§ **What the exercise asks**:
Look through the data and write out every line with the word "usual" in it.

§ **Supplied material**:

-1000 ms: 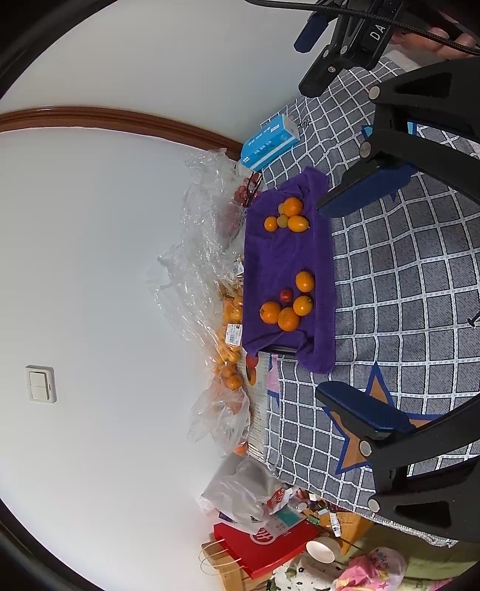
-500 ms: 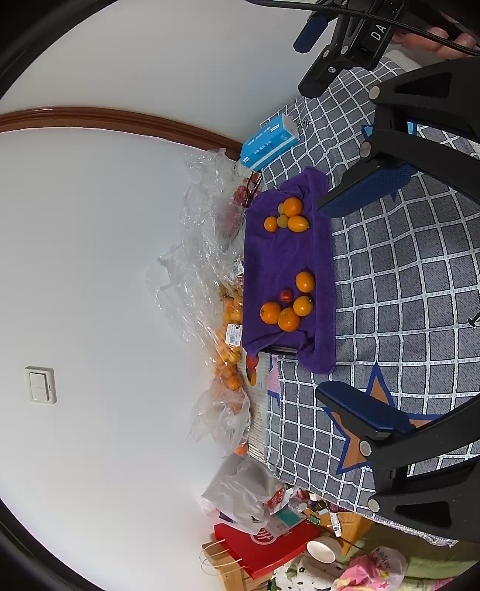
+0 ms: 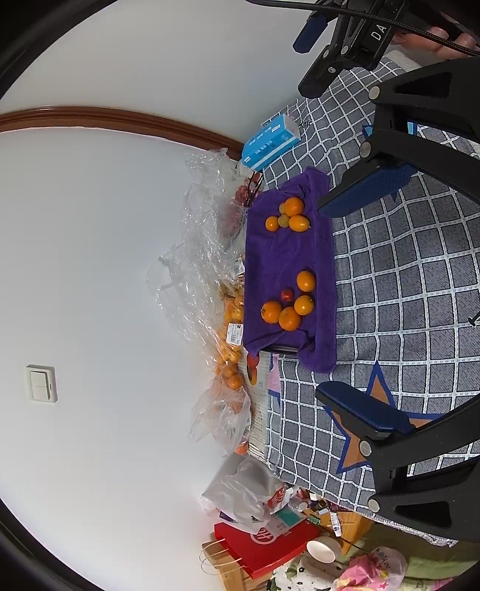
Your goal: Organize fruits
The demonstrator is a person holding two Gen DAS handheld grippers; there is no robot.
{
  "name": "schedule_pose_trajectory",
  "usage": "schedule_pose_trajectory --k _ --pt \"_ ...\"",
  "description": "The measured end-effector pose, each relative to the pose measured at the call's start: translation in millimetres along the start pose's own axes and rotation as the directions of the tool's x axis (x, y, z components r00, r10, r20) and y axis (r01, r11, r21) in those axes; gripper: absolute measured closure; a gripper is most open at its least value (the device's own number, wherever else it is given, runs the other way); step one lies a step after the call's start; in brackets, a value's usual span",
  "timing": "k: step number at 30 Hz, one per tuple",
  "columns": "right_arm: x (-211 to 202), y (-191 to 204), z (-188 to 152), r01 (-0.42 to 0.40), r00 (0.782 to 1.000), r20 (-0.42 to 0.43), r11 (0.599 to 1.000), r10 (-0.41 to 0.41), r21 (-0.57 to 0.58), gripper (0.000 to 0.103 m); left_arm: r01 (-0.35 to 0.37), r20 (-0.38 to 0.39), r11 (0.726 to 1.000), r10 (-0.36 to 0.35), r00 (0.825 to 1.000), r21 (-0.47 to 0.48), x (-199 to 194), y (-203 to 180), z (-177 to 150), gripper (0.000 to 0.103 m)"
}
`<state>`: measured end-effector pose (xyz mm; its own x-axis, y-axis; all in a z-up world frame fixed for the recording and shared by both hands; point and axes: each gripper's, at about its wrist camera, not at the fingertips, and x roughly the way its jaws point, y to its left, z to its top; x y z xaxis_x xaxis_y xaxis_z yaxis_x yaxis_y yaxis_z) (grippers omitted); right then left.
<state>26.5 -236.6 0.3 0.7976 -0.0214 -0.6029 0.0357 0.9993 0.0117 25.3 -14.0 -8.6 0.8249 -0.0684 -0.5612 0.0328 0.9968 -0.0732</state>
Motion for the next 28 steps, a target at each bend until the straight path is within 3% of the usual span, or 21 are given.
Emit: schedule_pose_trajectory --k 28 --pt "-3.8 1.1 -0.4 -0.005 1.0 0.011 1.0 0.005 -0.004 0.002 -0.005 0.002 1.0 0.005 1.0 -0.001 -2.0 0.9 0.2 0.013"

§ **Task result**:
  "description": "The measured end-effector pose, each relative to the pose measured at the call's start: translation in millimetres along the start pose's own axes and rotation as the directions of the tool's x axis (x, y, z components r00, r10, r20) and y axis (r01, r11, r21) in those axes; gripper: absolute measured closure; a gripper is most open at its least value (the device's own number, wherever else it is given, runs the other way); step one lies a step after the call's start; in brackets, a value's usual span",
Motion for the next 28 steps, a target at each bend until the straight path is within 3% of the usual span, or 21 are given.

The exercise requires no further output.